1 is a general view of one embodiment of a door changing machine according to the invention; FIG.

FIG. 2 is a general view of another embodiment of a door changing machine according to the invention;

FIG. 3 is an explanatory diagram showing a sealing device according to the present invention.

FIG. 4 is a structural diagram of an inspection entrance door according to the present invention.

FIG. 5 is an explanatory diagram showing the environment of the present invention.

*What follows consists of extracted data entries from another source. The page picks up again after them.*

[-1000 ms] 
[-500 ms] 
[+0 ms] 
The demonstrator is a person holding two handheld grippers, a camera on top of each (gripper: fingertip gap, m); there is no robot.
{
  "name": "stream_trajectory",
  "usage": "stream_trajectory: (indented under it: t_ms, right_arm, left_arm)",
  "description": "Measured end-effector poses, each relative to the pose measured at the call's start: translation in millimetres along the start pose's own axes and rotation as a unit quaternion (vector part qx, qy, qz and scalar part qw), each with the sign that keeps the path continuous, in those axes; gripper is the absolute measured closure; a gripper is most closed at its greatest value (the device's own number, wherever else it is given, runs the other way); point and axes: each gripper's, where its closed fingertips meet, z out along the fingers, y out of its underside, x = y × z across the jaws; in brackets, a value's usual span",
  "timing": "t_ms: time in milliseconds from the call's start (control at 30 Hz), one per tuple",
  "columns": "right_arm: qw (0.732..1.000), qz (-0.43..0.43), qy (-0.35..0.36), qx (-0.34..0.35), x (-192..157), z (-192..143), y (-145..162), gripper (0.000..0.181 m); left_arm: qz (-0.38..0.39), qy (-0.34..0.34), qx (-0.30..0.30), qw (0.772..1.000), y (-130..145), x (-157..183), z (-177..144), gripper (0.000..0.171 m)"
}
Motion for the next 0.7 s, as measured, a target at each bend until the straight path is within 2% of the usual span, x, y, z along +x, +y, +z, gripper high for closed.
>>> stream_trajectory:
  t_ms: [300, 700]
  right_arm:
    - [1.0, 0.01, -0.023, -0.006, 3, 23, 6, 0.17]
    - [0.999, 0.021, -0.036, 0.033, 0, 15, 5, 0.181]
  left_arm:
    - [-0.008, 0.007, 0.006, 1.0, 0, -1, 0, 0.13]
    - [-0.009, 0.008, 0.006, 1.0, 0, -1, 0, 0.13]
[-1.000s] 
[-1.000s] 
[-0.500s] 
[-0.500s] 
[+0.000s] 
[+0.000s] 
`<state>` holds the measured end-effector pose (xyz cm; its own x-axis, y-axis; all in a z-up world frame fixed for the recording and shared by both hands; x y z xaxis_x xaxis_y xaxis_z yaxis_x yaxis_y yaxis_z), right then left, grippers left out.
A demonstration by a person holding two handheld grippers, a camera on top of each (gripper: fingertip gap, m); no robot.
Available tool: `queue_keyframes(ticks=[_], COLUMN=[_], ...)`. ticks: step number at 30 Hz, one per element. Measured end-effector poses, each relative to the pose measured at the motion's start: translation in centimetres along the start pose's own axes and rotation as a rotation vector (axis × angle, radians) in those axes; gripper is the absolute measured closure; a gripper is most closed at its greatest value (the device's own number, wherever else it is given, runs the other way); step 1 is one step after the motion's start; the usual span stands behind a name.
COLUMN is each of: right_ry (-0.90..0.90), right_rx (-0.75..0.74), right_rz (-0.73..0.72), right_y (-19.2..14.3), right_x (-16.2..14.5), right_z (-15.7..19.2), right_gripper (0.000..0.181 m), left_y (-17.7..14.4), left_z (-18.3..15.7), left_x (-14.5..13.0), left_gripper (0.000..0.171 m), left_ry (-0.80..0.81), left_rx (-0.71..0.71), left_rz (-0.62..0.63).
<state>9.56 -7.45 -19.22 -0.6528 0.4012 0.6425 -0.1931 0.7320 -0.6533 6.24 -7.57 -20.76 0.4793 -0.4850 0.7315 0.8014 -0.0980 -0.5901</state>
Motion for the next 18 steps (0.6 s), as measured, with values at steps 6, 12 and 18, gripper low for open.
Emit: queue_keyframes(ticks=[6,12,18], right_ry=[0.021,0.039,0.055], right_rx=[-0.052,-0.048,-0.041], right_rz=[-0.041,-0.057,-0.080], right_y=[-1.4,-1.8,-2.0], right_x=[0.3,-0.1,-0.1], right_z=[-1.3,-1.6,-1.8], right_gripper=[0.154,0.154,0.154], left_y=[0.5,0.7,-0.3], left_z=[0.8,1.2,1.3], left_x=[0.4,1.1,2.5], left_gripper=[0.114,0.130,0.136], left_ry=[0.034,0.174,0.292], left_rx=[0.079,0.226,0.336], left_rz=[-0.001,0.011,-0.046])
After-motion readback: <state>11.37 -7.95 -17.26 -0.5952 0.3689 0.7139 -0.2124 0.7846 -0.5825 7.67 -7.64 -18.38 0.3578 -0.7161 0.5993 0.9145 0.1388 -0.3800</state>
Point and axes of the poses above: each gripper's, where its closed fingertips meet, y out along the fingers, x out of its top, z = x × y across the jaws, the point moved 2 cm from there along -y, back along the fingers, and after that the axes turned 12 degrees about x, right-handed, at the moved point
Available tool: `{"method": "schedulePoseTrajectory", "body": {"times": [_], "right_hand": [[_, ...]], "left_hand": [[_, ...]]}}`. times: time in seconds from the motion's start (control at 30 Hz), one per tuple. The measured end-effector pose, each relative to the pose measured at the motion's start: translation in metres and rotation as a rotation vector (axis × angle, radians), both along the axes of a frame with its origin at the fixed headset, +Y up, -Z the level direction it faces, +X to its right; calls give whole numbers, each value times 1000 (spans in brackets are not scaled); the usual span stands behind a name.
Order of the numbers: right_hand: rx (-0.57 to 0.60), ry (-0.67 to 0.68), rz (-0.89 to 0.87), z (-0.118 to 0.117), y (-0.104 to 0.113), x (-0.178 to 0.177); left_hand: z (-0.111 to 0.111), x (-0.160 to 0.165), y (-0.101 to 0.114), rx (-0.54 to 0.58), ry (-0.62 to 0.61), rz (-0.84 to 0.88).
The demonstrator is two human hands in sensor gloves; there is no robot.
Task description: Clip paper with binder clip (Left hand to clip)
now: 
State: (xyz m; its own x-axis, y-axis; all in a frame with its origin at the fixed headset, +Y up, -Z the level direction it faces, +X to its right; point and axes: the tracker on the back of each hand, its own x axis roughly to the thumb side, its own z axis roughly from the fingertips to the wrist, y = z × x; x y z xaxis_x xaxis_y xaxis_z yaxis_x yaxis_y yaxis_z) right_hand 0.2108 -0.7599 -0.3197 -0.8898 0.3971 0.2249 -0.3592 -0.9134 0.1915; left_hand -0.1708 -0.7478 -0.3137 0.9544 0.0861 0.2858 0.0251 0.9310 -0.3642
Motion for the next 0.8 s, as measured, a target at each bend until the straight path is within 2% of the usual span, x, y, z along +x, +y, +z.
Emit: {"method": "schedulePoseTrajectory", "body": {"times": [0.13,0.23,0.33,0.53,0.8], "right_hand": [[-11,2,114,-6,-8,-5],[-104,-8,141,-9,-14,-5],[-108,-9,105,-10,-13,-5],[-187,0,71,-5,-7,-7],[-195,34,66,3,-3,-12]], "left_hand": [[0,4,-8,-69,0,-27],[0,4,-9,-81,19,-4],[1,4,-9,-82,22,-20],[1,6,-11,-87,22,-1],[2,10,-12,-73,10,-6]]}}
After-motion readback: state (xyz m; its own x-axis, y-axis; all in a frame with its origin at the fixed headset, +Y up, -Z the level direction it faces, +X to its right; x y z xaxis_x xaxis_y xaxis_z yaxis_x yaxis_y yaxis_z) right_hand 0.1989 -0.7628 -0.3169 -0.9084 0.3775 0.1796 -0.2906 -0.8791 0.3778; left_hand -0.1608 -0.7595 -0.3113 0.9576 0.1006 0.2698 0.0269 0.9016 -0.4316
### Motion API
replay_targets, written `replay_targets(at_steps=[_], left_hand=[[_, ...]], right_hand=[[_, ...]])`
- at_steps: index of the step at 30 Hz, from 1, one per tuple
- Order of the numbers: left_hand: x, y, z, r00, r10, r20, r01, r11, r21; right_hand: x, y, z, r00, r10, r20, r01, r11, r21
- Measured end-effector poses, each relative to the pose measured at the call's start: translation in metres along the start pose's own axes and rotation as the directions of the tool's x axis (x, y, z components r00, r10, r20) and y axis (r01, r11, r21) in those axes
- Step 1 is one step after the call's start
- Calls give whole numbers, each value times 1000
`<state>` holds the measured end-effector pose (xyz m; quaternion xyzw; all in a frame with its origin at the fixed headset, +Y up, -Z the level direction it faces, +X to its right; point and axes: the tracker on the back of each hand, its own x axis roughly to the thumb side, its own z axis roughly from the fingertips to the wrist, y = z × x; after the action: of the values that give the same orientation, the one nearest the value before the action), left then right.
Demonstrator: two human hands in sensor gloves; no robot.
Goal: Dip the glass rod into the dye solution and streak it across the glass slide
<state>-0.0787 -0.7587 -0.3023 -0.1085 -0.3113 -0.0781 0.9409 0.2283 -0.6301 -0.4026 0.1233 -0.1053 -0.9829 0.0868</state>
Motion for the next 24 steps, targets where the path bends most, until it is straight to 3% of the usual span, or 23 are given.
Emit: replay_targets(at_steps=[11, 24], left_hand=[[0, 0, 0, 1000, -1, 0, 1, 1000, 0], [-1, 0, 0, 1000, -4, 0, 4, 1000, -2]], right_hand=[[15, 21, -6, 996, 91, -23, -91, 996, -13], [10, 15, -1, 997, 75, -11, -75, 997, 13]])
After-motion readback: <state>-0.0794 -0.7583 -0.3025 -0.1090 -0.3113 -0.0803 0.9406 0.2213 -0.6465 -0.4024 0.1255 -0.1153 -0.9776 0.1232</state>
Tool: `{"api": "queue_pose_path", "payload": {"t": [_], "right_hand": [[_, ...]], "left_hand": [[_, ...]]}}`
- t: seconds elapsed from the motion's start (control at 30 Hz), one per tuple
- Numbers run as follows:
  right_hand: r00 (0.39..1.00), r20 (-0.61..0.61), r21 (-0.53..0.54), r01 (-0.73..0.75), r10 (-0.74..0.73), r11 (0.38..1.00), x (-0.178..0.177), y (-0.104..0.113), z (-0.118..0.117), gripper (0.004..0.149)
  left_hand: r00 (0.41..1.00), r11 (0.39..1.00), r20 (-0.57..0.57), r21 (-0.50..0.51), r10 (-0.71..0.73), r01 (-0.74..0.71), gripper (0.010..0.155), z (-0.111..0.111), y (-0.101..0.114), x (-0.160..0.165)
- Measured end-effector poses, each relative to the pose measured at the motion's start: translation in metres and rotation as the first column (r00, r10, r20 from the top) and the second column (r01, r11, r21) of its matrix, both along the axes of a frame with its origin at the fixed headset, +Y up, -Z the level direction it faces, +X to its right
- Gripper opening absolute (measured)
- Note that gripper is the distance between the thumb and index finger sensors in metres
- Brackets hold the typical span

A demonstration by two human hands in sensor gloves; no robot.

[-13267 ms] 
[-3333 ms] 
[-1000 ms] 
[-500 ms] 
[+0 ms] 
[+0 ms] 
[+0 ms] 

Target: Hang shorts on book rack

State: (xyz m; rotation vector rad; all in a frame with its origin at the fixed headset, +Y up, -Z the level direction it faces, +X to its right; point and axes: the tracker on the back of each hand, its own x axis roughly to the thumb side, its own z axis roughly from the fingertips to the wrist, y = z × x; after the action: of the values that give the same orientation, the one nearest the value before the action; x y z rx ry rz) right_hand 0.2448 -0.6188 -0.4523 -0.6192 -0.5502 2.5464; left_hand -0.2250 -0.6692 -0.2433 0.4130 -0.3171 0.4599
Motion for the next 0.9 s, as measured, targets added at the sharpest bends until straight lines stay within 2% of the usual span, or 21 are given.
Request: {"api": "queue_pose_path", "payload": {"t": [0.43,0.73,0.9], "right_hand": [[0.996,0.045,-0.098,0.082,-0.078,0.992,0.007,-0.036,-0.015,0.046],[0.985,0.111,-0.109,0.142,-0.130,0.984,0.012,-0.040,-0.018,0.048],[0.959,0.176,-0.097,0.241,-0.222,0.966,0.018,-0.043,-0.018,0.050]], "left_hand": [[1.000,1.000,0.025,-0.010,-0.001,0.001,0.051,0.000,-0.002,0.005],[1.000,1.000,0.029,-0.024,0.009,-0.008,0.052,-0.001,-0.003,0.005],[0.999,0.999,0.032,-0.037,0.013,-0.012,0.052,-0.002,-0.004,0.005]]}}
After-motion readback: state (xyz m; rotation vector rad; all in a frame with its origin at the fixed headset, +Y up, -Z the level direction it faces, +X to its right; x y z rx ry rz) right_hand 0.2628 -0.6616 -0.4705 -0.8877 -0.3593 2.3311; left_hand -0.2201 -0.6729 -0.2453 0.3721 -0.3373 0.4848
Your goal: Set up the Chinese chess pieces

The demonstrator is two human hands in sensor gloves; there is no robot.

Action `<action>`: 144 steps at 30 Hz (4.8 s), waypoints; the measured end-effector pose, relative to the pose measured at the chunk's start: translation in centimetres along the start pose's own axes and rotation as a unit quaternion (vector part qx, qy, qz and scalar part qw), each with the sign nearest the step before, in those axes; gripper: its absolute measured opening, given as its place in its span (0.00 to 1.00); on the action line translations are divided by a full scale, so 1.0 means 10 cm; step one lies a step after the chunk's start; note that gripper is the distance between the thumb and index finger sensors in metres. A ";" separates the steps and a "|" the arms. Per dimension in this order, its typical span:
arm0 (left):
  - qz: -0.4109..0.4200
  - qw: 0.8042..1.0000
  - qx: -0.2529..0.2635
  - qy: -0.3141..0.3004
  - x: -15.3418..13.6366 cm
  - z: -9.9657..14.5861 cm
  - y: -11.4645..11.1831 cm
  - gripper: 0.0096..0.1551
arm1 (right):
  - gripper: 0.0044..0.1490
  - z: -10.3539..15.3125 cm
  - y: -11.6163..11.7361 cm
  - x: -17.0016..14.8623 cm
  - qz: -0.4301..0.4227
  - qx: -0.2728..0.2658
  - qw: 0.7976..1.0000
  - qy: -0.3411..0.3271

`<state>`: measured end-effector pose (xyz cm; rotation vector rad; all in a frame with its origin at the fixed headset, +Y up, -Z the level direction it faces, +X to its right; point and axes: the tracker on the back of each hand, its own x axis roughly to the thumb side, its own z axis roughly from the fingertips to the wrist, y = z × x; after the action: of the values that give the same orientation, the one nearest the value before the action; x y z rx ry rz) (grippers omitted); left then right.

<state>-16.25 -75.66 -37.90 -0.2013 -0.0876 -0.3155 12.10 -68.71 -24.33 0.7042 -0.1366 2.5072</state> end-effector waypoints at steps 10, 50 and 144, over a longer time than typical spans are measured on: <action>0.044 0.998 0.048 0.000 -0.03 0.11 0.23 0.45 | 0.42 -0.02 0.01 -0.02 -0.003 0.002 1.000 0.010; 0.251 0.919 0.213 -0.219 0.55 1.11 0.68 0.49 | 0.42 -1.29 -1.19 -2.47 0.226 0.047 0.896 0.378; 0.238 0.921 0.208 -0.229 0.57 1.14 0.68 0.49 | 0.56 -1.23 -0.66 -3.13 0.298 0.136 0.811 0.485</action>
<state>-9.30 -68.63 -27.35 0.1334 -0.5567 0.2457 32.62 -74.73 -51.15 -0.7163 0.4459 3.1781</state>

FIG. 6 is a front view of the door support according to the invention.

[Explanation of symbols]

1 Envelope 2 Opening 3 Door manipulation system 7, 8, 10
Shuttle mechanism 15 Door support 20, 25 Inspection entrance door 22 First gasket 24 Chamber wall 26 Contaminated area 27 Second gasket 29 Third gasket 31, 32, 53 Decontamination device 35 Slot 52 Closed annular volume 55 Living body protective wall

Claims (6)

[Claims] 1. A machine for replacing inspection entrance doors to contaminated areas, comprising an envelope having an opening and housing two door manipulation systems, each of said door manipulation systems but,
one door support, and means for securing the door to the support, the envelope being such that the door support is suspended below and each of the door supports also accommodates a shuttle mechanism configured to be able to be positioned alternately within said opening, said machine connecting said enclosure with a wall delimiting the area of contamination. a first gasket disposed around the aperture forming a seal therebetween; a second gasket disposed within the opening forming a seal between the door and the door support; and a second gasket disposed on the door support forming a seal between the door and the door support. a third gasket and a device for decontaminating a sealed volume delimited by the three gaskets. 2. Machine according to claim 1, characterized in that the third gasket is one flat gasket located at the bottom of the cavity of the door support. 3. Machine according to claim 1, characterized in that means are provided in the envelope for centering the opening around the door. 4. The shuttle mechanism having a rotating structure for moving each of the door supports in front of the opening and motor means for sliding the door support within the opening. Machine according to claim 1, characterized in that: 5. The shuttle mechanism comprises a structure movable in an alternating manner for moving each of the door supports in front of the opening and sliding the door supports within the opening. 2. A machine according to claim 1, further comprising motor means for. 6. The biological protection wall and the wall delimiting the contaminated area, characterized in that the machine is used between the outer biological protection wall and the wall delimiting the contaminated area. Use of the machine according to claim 1 in a facility constituted by.